Florida spent $77 million to have Deloitte Consulting create the unemployment portal in 2011 under the Rick Scott Administration. Nine years later, as the economy shut down, users complained of widespread crashes, long load times, and an inability to access their benefits.
Aimed at finding out the company’s level of culpability, for about two hours, members of the Senate’s Select Committee on Pandemic Preparedness and Response grilled Deloitte officials. They focused on the five years (2011-2015) the company created and maintained the system.

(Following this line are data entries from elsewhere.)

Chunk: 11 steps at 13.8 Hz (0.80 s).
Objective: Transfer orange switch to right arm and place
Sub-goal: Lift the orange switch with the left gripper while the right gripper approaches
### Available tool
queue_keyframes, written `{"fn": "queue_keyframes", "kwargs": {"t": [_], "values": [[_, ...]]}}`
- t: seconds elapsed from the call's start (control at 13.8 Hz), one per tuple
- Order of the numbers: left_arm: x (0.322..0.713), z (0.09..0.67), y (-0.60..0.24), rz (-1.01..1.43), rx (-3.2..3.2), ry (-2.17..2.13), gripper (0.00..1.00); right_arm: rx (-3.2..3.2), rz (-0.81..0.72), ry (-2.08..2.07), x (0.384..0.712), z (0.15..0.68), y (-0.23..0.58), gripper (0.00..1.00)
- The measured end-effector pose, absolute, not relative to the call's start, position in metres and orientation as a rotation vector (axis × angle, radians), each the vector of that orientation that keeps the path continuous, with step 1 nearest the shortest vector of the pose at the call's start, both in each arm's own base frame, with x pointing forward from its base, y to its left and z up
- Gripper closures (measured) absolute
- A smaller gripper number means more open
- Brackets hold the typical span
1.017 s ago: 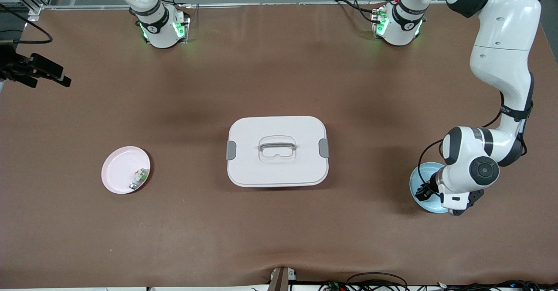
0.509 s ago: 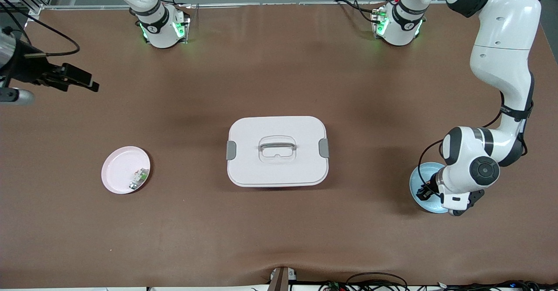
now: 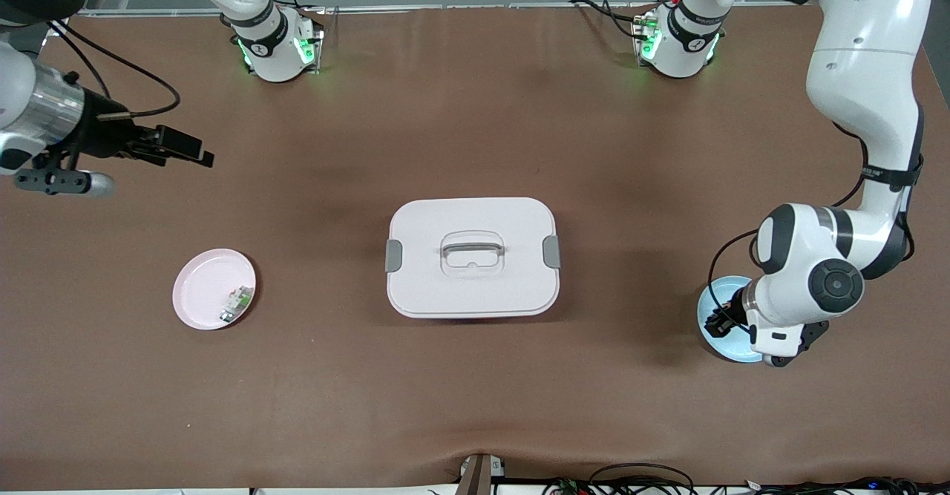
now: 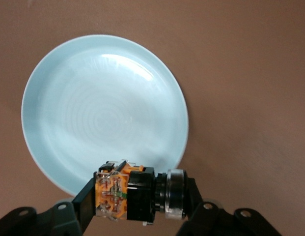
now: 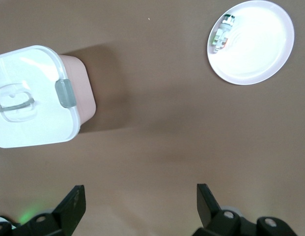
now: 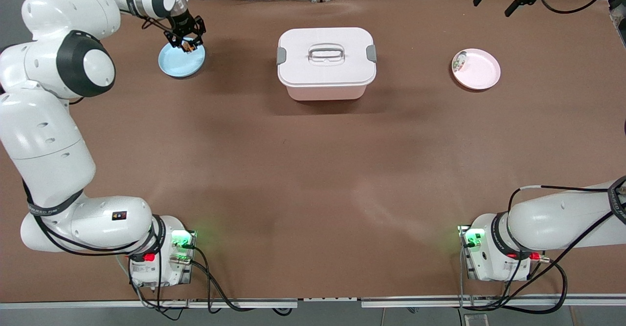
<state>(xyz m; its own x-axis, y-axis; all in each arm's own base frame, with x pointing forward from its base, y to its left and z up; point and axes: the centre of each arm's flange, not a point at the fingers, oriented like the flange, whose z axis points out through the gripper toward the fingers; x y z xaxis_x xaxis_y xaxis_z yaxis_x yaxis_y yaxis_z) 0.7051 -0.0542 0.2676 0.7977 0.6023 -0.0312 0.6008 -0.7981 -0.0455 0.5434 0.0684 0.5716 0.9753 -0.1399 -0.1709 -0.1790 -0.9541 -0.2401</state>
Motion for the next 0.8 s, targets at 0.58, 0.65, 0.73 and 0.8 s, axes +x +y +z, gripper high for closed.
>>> {"fn": "queue_keyframes", "kwargs": {"t": [0.58, 0.65, 0.73, 0.8], "values": [[0.679, 0.366, -0.154, 0.409, -3.180, -1.258, 0.26, -2.777, 0.221, 0.325, 0.541, 0.556, 0.153, 0.00], [0.676, 0.377, -0.168, 0.480, -3.202, -1.342, 0.26, -2.745, 0.219, 0.341, 0.543, 0.549, 0.156, 0.00], [0.674, 0.390, -0.182, 0.552, -3.216, -1.431, 0.26, -2.727, 0.213, 0.353, 0.544, 0.543, 0.158, 0.00], [0.671, 0.405, -0.195, 0.630, -3.224, -1.516, 0.26, -2.719, 0.204, 0.354, 0.544, 0.538, 0.162, 0.00]]}}
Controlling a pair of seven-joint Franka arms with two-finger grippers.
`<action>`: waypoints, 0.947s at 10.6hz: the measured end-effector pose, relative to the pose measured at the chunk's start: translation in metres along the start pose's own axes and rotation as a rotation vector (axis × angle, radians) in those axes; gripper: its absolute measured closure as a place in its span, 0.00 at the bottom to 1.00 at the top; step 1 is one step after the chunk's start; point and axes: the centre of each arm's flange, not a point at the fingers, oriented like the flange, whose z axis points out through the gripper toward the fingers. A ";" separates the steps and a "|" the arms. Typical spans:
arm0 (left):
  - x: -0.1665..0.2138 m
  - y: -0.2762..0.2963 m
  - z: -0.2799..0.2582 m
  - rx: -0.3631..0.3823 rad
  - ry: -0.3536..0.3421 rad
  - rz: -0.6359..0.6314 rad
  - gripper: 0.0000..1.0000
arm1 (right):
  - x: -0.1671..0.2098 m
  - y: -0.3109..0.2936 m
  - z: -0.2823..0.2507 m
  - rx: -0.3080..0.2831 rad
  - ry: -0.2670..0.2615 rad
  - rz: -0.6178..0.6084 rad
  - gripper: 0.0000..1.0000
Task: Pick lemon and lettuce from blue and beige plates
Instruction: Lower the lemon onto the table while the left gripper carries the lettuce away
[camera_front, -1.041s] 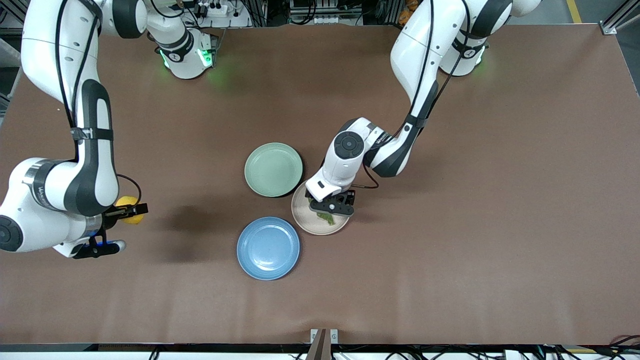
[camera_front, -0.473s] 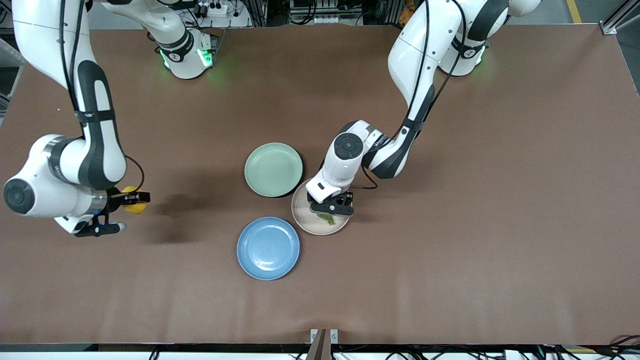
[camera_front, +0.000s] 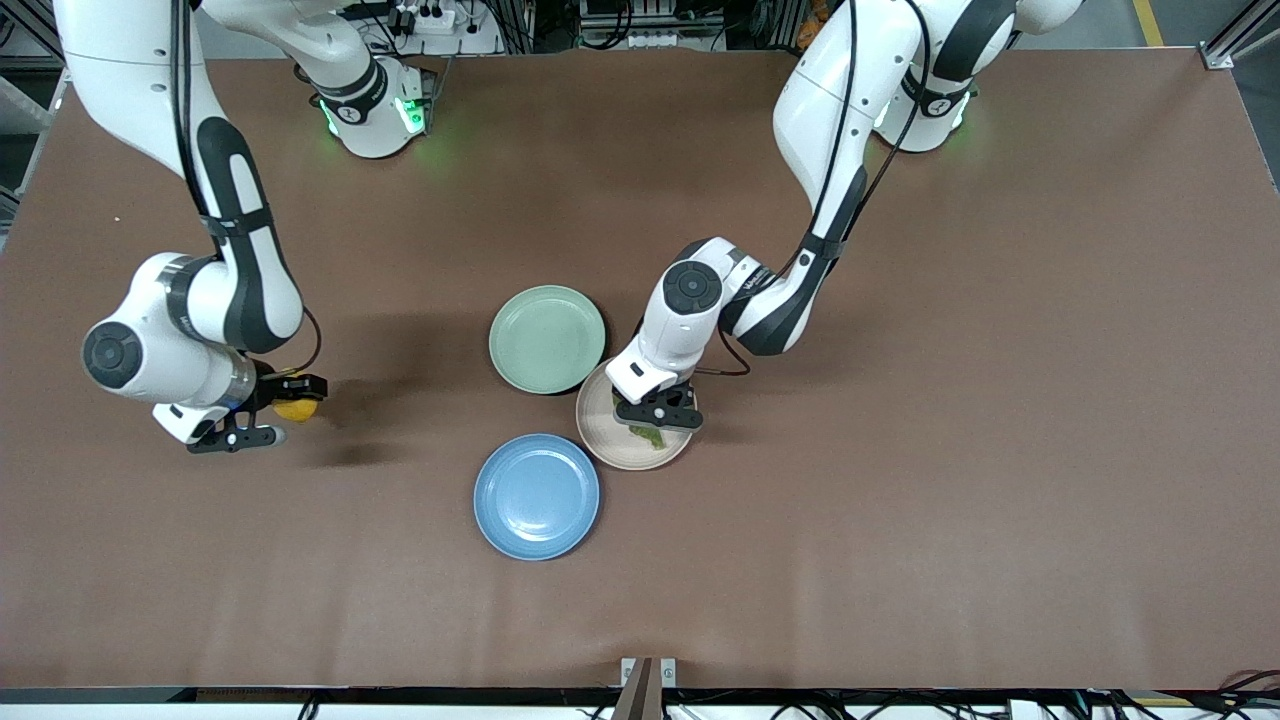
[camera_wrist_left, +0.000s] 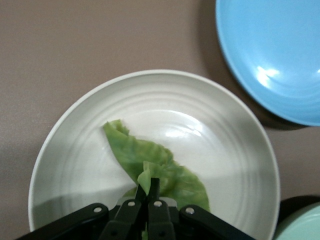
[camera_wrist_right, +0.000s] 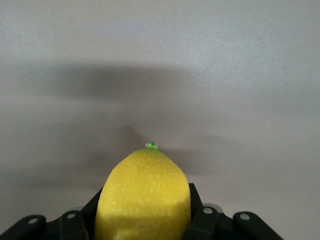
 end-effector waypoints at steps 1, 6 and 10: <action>0.002 0.002 -0.009 0.003 -0.006 -0.006 0.98 | -0.006 0.000 0.012 -0.017 0.024 0.001 0.35; 0.034 -0.014 -0.092 0.059 -0.068 -0.052 0.98 | -0.018 -0.002 0.030 -0.038 0.046 -0.001 0.35; 0.092 -0.101 -0.129 0.121 -0.032 -0.152 0.98 | -0.020 -0.004 0.033 -0.039 0.047 -0.003 0.29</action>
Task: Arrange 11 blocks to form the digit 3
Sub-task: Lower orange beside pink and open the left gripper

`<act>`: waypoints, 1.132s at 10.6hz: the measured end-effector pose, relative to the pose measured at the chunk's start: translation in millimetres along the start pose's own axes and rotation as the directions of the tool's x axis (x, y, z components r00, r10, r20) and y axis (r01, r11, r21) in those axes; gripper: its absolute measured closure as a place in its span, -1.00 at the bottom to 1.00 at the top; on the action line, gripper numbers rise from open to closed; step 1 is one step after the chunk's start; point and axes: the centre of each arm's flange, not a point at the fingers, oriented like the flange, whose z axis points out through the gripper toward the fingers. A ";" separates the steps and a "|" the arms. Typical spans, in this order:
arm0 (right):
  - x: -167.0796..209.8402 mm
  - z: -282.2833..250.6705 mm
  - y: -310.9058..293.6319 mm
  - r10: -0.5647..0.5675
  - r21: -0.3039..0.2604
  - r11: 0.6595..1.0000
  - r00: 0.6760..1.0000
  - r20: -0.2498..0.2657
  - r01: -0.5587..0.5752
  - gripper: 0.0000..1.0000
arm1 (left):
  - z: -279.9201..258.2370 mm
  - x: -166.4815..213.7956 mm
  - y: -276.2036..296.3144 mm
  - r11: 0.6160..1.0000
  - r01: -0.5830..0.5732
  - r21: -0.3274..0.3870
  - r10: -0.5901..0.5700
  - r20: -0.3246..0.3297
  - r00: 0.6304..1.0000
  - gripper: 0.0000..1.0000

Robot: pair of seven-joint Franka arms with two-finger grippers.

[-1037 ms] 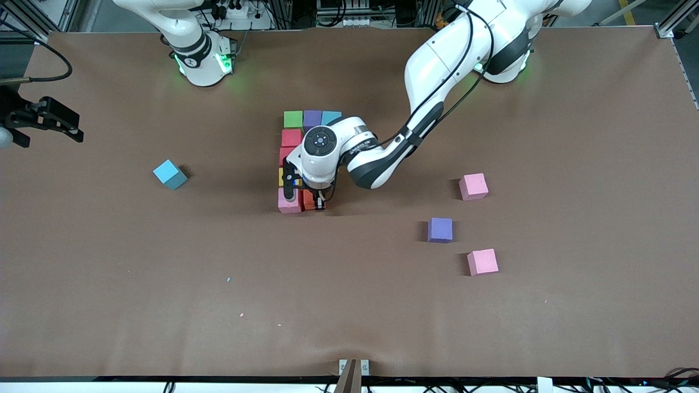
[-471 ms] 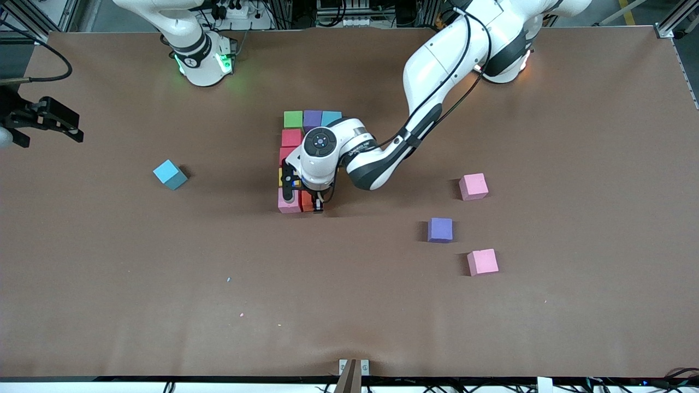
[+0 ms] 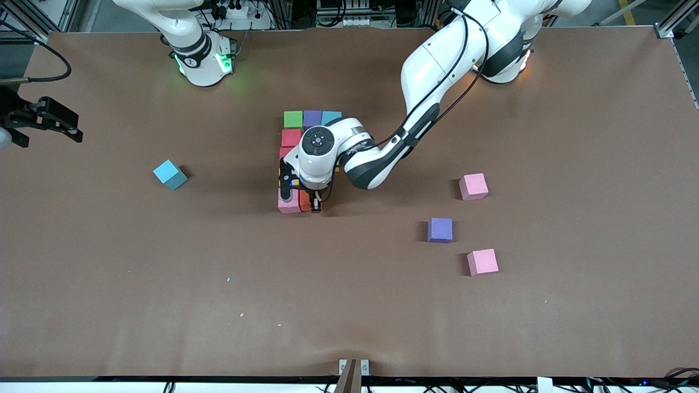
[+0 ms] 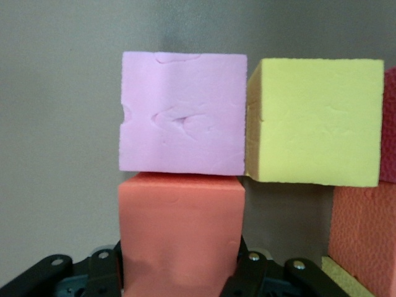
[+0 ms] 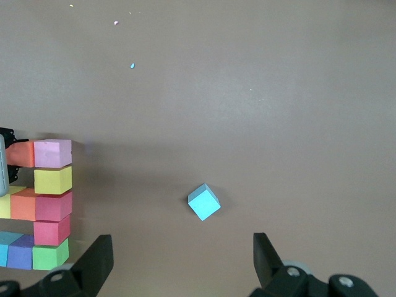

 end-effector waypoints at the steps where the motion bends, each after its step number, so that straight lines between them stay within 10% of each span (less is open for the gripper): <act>1: 0.0 0.0 0.1 0.000 0.000 1.000 1.000 0.000 0.000 -1.00 | 0.0 0.5 0.7 1.000 -0.001 0.000 0.001 0.000 1.000 -0.17; 4: -0.1 0.0 0.7 0.001 0.000 1.000 1.000 0.000 -0.001 -1.00 | -0.6 0.0 -1.1 1.000 0.000 0.005 0.000 0.001 1.000 -0.18; 8: -0.1 0.1 1.5 0.003 0.000 1.000 1.000 0.000 -0.003 -1.00 | -4.2 1.8 -2.6 1.000 0.001 0.011 -0.001 -0.006 1.000 -1.00; 12: 7.7 17.2 11.4 0.029 0.088 0.996 0.999 0.026 -0.031 -1.00 | -43.3 9.8 -8.9 0.999 0.003 0.033 -0.002 -0.014 1.000 -1.00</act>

Deloitte, meanwhile, took little responsibility, placing 2020 at the state’s feet.
“All IT systems require constant upkeep,” said John Hugill, Lead Client Service Principal for Deloitte's State of Florida government account. “Deloitte has no knowledge of how CONNECT’s technology has been modified upgraded or maintained since we have not worked on the system 2015.”
Hugill said the company handed over the program to Florida in 2015 after successfully assessing it for hurricanes and economic disasters the size of the Great Recession. He said CONNECT was tested to handle an estimated 4,200 users hitting keys at exactly the same time, with 200,000 in the system overall.
“That was what was planned for,” said Hugill. “That was what was tested and that was what was approved by the client. That’s how they wanted to build out the capacity.”
Sen. Jason Pizzo pushed Deloitte to go further. The Miami Democrat asked the company representatives if they felt they’d delivered a website that could handle any type of economic disaster.
“Do you really believe that?” Pizzo asked.
“I don’t think there is any vendor that could make that type of commitment,” said Deloitte principle Scott Malm.
“Then you shouldn’t take our money,” Pizzo responded.
The next step, said Chair Sen. Danny Burgess, will be incorporating what lawmakers heard into plans for the future.
“We need to do our darnedest to prepare and to be sure that we’ve contemplated everything that we can,” said the Zephyrhills Republican.
It would cost about $73 million to fully replace CONNECT, according to a recent state report. That might be tough to do with Florida’s already tight budget. Economists estimate a possible $2 billion shortfall in the next fiscal year.
Lawmakers did ask Deloitte if it would offer its new and improved version of CONNECT to the state for free. The company, however, said the install would be too costly.